[The data — start]
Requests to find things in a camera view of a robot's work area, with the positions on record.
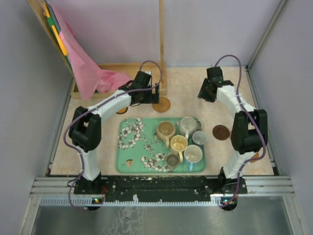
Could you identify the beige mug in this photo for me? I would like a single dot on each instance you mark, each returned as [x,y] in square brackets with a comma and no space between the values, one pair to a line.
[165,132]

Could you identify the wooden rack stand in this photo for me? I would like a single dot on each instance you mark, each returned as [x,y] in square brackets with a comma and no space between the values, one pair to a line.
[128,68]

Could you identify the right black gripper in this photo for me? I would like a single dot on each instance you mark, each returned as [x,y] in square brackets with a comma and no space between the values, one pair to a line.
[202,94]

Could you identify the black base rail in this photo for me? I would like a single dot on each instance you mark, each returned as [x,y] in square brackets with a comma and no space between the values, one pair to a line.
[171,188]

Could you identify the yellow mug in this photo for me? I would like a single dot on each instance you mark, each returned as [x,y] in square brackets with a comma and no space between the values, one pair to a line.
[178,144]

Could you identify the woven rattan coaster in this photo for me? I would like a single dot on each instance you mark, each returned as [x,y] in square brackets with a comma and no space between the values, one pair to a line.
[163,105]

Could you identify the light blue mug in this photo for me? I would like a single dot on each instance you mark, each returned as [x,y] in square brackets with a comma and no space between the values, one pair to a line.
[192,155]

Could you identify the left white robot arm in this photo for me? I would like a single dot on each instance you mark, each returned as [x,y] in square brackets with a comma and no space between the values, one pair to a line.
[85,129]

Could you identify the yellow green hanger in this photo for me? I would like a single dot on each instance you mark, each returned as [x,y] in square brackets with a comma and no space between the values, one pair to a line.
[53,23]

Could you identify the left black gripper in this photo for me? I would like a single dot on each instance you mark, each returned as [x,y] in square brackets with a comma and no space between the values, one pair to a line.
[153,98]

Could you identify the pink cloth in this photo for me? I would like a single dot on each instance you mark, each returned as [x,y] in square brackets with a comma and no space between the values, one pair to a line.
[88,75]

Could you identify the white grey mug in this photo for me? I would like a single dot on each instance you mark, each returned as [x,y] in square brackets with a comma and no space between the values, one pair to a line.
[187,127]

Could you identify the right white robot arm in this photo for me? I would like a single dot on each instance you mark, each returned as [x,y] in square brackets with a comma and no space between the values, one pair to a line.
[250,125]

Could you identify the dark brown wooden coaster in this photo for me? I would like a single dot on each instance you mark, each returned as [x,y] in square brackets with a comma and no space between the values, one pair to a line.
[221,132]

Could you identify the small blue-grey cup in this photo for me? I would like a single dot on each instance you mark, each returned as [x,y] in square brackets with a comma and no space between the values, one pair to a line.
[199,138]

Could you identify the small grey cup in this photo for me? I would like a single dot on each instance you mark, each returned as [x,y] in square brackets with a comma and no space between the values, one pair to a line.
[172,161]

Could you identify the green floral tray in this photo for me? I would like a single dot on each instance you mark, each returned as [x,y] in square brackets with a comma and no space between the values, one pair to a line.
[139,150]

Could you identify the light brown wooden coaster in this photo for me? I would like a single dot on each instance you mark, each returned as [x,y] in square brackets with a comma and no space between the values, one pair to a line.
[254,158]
[The data — finish]
[The data — start]
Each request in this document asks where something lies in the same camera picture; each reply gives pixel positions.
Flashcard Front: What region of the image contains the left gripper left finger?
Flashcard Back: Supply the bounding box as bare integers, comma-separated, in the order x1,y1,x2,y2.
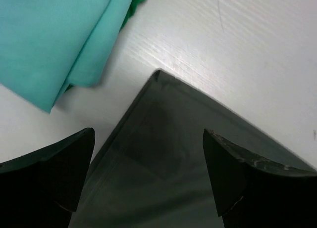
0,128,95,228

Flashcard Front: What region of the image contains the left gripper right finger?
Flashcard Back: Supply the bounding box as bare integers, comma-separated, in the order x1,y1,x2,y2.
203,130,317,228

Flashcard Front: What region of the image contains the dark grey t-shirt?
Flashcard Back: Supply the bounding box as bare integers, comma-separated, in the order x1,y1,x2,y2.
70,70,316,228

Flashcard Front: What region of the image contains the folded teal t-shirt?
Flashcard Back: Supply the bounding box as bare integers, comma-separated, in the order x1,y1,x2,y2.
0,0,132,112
[The data — finish]
[The data — start]
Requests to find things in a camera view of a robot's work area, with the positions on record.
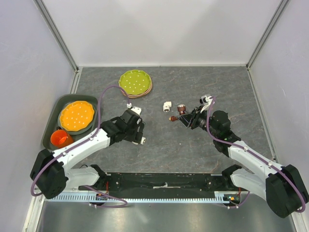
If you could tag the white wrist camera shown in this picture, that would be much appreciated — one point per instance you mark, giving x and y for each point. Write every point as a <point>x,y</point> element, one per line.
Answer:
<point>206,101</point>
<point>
[The data — finish]
* _What you will do_: Using the listing above, work out how many of its lines include "shirt", and give only the result.

* _Task solution_: 2